# [Activity]
Return each line of the data below that contains the string "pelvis".

# [Recorded information]
"""
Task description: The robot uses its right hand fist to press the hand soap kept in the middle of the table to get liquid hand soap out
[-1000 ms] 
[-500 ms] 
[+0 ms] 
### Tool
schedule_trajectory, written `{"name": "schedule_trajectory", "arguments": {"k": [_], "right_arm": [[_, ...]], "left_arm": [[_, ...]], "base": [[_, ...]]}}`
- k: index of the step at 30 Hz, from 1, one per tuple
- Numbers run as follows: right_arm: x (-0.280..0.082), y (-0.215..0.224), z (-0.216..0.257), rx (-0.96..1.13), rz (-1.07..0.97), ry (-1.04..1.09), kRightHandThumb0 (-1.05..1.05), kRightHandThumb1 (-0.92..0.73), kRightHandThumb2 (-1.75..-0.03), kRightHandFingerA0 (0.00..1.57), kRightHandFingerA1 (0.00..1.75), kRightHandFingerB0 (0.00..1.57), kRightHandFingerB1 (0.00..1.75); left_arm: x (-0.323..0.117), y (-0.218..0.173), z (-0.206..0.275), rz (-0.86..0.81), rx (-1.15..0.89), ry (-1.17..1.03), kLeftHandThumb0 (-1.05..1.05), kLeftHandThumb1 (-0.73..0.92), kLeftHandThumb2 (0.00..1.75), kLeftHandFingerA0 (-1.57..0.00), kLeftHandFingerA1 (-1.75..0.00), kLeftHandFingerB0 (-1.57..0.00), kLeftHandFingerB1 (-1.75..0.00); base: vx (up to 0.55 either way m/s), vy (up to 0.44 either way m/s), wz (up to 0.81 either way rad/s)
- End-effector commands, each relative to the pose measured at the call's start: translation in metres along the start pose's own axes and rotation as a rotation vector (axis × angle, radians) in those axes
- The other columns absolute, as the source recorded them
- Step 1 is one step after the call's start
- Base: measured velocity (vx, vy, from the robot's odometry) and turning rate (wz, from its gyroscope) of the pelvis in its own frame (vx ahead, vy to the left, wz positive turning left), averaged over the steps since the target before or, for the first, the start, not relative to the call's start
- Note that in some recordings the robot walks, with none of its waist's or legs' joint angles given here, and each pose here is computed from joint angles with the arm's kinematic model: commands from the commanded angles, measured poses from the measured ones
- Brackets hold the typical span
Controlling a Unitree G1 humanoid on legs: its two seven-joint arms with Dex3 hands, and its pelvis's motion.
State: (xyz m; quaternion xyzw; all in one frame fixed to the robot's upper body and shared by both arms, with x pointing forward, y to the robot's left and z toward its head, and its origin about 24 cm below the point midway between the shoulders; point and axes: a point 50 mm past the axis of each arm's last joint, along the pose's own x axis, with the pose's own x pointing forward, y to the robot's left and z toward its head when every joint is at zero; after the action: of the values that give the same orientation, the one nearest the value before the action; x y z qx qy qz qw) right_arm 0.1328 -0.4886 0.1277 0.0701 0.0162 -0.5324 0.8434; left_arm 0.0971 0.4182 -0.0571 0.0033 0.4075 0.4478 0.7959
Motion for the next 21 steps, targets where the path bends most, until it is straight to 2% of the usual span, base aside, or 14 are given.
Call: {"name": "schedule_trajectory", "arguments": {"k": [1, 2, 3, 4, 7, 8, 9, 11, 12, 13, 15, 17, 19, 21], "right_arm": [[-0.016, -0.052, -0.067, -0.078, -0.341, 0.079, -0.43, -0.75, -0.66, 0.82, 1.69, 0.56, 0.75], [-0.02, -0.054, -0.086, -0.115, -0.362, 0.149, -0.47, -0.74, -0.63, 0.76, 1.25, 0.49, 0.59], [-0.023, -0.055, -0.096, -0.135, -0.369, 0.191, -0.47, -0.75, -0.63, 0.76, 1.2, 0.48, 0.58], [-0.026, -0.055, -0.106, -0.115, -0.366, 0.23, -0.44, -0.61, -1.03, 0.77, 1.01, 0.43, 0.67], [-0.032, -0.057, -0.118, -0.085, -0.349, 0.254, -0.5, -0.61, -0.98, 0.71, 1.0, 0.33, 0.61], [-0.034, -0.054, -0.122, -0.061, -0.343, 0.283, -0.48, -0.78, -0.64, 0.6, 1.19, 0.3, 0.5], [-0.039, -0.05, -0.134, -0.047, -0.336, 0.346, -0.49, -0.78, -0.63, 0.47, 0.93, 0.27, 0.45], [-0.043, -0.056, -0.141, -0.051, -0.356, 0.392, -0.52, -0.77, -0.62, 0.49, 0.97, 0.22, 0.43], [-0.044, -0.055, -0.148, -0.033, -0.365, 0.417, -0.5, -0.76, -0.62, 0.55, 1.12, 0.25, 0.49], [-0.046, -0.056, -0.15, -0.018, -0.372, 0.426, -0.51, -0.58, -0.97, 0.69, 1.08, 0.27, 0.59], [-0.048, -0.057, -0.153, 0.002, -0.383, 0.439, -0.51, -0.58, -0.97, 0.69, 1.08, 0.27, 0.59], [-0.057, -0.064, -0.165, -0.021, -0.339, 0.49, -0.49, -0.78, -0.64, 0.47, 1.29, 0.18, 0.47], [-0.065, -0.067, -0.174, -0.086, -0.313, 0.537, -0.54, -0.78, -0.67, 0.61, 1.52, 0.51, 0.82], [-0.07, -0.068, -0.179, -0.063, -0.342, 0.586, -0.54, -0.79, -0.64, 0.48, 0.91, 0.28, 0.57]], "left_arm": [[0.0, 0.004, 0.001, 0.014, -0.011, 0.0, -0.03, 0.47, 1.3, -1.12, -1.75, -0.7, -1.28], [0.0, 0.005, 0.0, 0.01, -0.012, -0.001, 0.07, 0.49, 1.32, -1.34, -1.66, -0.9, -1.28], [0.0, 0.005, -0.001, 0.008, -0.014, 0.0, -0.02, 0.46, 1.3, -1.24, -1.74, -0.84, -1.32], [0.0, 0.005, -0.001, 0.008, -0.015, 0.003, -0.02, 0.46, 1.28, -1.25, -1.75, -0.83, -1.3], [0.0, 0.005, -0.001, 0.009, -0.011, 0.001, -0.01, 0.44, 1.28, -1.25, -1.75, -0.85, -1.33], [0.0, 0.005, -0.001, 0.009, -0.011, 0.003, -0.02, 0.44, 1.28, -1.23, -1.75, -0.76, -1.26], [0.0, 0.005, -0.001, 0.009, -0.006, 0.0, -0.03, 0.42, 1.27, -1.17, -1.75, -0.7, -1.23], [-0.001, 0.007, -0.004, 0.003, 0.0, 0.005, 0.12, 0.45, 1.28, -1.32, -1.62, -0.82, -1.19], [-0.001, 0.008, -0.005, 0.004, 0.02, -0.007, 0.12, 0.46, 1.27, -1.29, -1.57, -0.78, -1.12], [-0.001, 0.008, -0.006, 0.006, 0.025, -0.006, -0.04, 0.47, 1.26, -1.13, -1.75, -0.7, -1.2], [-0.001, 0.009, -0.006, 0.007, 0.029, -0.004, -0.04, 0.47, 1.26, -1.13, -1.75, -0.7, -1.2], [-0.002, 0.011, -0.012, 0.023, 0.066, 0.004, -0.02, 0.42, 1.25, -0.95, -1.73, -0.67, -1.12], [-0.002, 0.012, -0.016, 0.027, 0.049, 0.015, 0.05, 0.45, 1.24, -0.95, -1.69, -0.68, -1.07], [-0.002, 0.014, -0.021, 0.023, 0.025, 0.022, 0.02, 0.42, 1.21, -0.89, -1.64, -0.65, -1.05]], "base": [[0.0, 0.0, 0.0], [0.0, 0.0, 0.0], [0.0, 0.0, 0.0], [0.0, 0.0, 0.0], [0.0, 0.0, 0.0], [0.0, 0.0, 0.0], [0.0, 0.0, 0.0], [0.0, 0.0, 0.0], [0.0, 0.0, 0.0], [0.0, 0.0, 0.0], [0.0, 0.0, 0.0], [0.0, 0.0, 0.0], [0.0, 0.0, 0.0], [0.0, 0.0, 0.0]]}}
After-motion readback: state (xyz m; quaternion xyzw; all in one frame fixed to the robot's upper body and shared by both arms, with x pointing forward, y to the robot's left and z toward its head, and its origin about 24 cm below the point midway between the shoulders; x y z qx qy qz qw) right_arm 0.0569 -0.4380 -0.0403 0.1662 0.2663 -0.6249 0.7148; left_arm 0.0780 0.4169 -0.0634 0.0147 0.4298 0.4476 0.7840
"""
# [Expected answer]
- Base: measured velocity (vx, vy, from the robot's odometry) and turning rate (wz, from its gyroscope) of the pelvis in its own frame (vx ahead, vy to the left, wz positive turning left), averaged over the steps since the target before or, for the first, the start, not relative to the call's start
Controlling a Unitree G1 humanoid on legs: its two seven-joint arms with Dex3 hands, and its pelvis's motion.

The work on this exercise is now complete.